An exact reproduction of all the entries is the expected answer.

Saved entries
== == ==
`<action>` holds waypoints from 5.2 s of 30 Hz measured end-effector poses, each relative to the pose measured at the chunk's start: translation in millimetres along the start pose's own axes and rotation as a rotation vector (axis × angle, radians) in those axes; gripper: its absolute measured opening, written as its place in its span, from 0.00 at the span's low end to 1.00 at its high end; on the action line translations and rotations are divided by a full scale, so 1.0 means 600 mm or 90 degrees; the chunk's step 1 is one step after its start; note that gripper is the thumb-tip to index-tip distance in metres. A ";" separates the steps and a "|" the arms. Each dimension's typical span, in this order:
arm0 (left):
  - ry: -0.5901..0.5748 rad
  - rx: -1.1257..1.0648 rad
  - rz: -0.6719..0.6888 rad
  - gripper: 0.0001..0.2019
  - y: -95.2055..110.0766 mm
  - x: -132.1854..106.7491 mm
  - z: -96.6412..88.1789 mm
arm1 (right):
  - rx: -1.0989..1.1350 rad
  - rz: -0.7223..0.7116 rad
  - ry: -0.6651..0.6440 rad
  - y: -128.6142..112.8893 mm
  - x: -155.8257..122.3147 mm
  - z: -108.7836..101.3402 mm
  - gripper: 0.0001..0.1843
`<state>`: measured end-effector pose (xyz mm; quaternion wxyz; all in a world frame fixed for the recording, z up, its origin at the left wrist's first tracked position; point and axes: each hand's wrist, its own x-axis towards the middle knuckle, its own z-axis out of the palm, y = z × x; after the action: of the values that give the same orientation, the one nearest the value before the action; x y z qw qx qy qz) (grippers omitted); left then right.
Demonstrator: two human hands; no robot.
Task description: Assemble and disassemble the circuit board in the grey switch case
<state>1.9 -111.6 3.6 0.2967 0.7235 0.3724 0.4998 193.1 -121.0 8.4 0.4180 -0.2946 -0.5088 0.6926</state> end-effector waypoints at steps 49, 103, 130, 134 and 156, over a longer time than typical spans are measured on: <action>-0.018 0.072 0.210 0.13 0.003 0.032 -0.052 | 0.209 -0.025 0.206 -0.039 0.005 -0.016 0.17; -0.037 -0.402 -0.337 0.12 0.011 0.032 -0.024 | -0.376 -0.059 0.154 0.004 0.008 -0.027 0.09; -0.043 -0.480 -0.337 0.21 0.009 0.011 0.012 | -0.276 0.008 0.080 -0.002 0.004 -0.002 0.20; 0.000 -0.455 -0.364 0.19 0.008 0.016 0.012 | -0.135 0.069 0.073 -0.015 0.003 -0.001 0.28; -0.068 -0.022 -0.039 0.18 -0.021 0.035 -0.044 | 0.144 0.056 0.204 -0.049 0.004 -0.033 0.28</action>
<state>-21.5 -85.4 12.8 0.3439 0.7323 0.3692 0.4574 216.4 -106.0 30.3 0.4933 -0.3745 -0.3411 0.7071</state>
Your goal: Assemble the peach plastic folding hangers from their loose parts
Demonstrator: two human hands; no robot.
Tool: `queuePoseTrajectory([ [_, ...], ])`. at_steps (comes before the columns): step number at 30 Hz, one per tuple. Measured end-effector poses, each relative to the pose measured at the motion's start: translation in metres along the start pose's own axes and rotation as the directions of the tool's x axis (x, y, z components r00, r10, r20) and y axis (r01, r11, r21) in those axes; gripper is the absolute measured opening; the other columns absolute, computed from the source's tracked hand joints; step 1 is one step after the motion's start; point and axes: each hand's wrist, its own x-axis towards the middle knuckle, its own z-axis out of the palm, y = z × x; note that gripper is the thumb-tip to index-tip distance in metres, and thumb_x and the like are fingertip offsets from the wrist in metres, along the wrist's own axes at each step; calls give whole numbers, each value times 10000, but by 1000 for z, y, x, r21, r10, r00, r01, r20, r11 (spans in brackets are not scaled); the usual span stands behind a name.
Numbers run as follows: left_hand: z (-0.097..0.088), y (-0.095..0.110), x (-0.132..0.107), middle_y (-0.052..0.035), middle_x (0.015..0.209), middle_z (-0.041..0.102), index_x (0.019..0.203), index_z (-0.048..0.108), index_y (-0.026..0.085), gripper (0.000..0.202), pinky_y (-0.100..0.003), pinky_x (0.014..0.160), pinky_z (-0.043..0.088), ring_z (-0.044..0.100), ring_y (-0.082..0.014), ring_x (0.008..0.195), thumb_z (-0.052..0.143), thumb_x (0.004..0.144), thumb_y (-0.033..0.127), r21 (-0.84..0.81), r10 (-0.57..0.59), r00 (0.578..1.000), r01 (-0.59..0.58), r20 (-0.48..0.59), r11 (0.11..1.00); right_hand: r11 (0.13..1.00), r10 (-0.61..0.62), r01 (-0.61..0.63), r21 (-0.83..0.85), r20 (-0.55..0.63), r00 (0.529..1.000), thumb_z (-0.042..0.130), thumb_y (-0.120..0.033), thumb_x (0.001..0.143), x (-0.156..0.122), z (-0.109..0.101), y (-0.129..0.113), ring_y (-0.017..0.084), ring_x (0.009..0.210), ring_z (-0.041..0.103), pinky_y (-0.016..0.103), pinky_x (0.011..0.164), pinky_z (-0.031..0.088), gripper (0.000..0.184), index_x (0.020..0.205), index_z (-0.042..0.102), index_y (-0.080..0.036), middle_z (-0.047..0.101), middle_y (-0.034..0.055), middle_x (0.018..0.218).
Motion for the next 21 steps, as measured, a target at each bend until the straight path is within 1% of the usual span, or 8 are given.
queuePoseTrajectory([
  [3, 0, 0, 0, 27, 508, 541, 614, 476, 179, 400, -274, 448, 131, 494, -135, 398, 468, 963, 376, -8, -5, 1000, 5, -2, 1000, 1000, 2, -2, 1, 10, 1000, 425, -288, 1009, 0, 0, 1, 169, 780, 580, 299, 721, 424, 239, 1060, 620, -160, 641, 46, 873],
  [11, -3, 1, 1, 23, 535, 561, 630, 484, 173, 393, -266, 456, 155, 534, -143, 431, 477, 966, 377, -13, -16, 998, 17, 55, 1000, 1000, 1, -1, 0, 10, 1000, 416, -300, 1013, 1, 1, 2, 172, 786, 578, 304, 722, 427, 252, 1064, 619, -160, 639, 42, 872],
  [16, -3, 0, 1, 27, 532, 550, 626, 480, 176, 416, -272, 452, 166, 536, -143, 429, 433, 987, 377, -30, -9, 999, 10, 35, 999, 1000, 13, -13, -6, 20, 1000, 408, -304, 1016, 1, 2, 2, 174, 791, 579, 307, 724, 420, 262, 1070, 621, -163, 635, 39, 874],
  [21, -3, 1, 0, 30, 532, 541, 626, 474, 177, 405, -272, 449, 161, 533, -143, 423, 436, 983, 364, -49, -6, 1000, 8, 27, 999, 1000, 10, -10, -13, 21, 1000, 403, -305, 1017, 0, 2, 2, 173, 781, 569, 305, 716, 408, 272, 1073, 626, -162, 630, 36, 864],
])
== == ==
*WRITTEN RESPONSE*.
`<action>` holds waypoints from 5.2 s of 30 Hz measured end-effector poses, each relative to the pose measured at the chunk's start: translation in millimetres along the start pose's own axes and rotation as a rotation vector (axis × angle, radians) in those axes; gripper: its absolute measured opening, written as its place in its span, from 0.00 at the span's low end to 1.00 at its high end; on the action line translations and rotations are divided by a full scale, so 1.0 means 600 mm or 90 degrees; the chunk's step 1 is one step after its start; note that gripper is the thumb-tip to index-tip distance in metres. A ";" separates the steps and a "|" the arms. Each dimension's typical span, in this order:
arm0 (left):
  - ry: -0.5901..0.5748 rad
  - rx: -1.1257..1.0648 rad
  - rz: -0.6719..0.6888 rad
  - gripper: 0.0001..0.2019
  - y: -95.2055..110.0766 mm
  - x: -132.1854..106.7491 mm
  - z: -96.6412..88.1789 mm
arm1 (right):
  - rx: -1.0989..1.1350 rad
  - rz: -0.7223..0.7116 rad
  - ry: -0.6651..0.6440 rad
  - y: -128.6142..112.8893 mm
  - x: -155.8257..122.3147 mm
  - z: -108.7836..101.3402 mm
  - gripper: 0.0001..0.1843
`<state>`: measured end-effector pose (xyz mm; quaternion wxyz; all in a world frame fixed for the recording, z up, its origin at the left wrist's first tracked position; point and axes: each hand's wrist, its own x-axis towards the middle knuckle, its own z-axis out of the palm, y = z × x; after the action: of the values that give the same orientation, the one nearest the value before the action; x y z qw qx qy qz) (grippers omitted); left then right.
Demonstrator: two human hands; no robot.
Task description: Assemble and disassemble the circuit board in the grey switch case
<state>1.9 -111.6 3.6 0.2967 0.7235 0.3724 0.4998 193.1 -121.0 8.4 0.4180 -0.2946 -0.5088 0.6926</state> end-effector waypoints at steps 49, 103, 130, 134 and 156, over a longer time than typical spans are measured on: <action>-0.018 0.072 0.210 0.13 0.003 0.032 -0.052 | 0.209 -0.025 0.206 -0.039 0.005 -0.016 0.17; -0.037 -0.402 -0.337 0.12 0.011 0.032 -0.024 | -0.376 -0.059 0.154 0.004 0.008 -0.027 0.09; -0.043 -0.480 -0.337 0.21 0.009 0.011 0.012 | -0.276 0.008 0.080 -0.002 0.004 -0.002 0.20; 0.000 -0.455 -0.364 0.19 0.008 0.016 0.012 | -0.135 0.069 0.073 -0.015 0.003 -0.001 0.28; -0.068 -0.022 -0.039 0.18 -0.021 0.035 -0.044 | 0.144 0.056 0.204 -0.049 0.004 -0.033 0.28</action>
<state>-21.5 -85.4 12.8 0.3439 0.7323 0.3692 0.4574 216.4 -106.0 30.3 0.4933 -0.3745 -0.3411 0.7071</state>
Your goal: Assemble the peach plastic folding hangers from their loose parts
Demonstrator: two human hands; no robot.
Tool: `queuePoseTrajectory([ [_, ...], ])`. at_steps (comes before the columns): step number at 30 Hz, one per tuple. Measured end-effector poses, each relative to the pose measured at the motion's start: translation in metres along the start pose's own axes and rotation as the directions of the tool's x axis (x, y, z components r00, r10, r20) and y axis (r01, r11, r21) in those axes; gripper is the absolute measured opening; the other columns absolute, computed from the source's tracked hand joints; step 1 is one step after the motion's start; point and axes: each hand's wrist, its own x-axis towards the middle knuckle, its own z-axis out of the palm, y = z × x; note that gripper is the thumb-tip to index-tip distance in metres, and thumb_x and the like are fingertip offsets from the wrist in metres, along the wrist's own axes at each step; calls give whole numbers, each value times 10000, but by 1000 for z, y, x, r21, r10, r00, r01, r20, r11 (spans in brackets are not scaled); the usual span stands behind a name.
Numbers run as follows: left_hand: z (-0.097..0.088), y (-0.095..0.110), x (-0.132..0.107), middle_y (-0.052..0.035), middle_x (0.015..0.209), middle_z (-0.041..0.102), index_x (0.019..0.203), index_z (-0.048..0.108), index_y (-0.026..0.085), gripper (0.000..0.202), pinky_y (-0.100..0.003), pinky_x (0.014..0.160), pinky_z (-0.043..0.088), ring_z (-0.044..0.100), ring_y (-0.082..0.014), ring_x (0.008..0.195), thumb_z (-0.052..0.143), thumb_x (0.004..0.144), thumb_y (-0.033..0.127), r21 (-0.84..0.81), r10 (-0.57..0.59), r00 (0.578..1.000), r01 (-0.59..0.58), r20 (-0.48..0.59), r11 (0.11..1.00); right_hand: r11 (0.13..1.00), r10 (-0.61..0.62), r01 (-0.61..0.63), r21 (-0.83..0.85), r20 (-0.55..0.63), r00 (0.529..1.000), thumb_z (-0.042..0.130), thumb_y (-0.120..0.033), thumb_x (0.001..0.143), x (-0.156..0.122), z (-0.109..0.101), y (-0.129..0.113), ring_y (-0.017..0.084), ring_x (0.009..0.210), ring_z (-0.041..0.103), pinky_y (-0.016..0.103), pinky_x (0.011..0.164), pinky_z (-0.031..0.088), gripper (0.000..0.184), index_x (0.020..0.205), index_z (-0.042..0.102), index_y (-0.080..0.036), middle_z (-0.047..0.101), middle_y (-0.034..0.055), middle_x (0.018..0.218).
Motion for the next 21 steps, as measured, a target at each bend until the straight path is within 1% of the usual span, or 8 are given.
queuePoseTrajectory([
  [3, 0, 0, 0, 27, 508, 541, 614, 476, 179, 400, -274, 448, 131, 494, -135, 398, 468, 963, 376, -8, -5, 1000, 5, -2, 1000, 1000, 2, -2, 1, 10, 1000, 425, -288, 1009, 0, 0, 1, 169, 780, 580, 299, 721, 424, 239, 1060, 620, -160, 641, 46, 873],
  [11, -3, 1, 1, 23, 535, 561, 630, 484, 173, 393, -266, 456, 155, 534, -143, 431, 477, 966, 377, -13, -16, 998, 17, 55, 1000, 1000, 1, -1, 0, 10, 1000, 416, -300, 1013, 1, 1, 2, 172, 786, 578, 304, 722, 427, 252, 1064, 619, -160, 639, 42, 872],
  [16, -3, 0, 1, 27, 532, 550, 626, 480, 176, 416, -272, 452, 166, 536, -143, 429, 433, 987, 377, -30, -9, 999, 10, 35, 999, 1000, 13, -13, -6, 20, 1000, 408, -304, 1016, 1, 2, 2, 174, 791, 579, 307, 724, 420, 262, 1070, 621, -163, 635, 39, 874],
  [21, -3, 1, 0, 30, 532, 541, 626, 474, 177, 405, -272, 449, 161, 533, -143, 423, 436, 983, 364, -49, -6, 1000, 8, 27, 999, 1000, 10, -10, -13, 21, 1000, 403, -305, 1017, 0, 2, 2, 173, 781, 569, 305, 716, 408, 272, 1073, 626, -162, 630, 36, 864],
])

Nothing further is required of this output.